More generally, we can try to plot the function
$$
f(z) = \sum_{k=1}^{\infty} \frac{\sin(k(k+z))}{k}
$$
where $s_1=f(-1)$ and $s_2=f(0)$: this function seems to have a lot of structure,

A: Here is my first attempt to calculate a sum related to $s_2$
$$s_{2a}  = \sum_{k=1}^\infty \frac{e{^{i n^2}}}{n}\tag{1}$$
by tranforming it into an integral.
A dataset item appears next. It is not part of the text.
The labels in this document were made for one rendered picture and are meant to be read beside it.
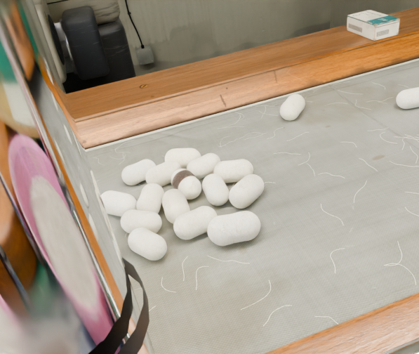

I don't know if we gain much from this.
Writing the numerator as an explicit Fourier transform
$$e{^{i n^2}} = \frac{1}{\sqrt{2 \pi }}\int_{-\infty }^{\infty } \left(\frac{1}{2}+\frac{i}{2}\right) e^{-i n z-\frac{i z^2}{4}} \, dz\tag{2}$$
we can do the $n$-sum of the integrand leading to 
$$g(z)=-\frac{1}{\sqrt{2 \pi }}\left(\frac{1}{2}+\frac{i}{2}\right) e^{-\frac{1}{4} \left(i z^2\right)} \log \left(1-e^{-i z}\right)\tag{3}$$
and the sum becomes
$$s_{2a} = \int_{-\infty }^{\infty } g(z) \, dz\tag{4}$$
EDIT 16.12.19
We can simplify the integral splitting the integration interval it into two parts from $-\infty$ to $0$ and from $0$ to $\infty$, collecting it in an integral from  $0$ to $\infty$ and then substituting $z\to 2 \sqrt{t}$ to get
$$s_{2a}=-\frac{\left(1+i\right)}{2\sqrt{2 \pi }}\int_0^\infty  \frac{ e^{-i t} \log \left(4 \sin ^2\left(\sqrt{t}\right)\right)} {\sqrt{t}}\,dt\tag{5}$$
The singularitity of the integrand at $t\to0$ is of the type $\frac{\log(t)}{\sqrt{t}}$ which is integrable, and the others at $t=k^2 \pi^2$ are of the type $\log|t-t_0|$ and hence are integrable a fortiori.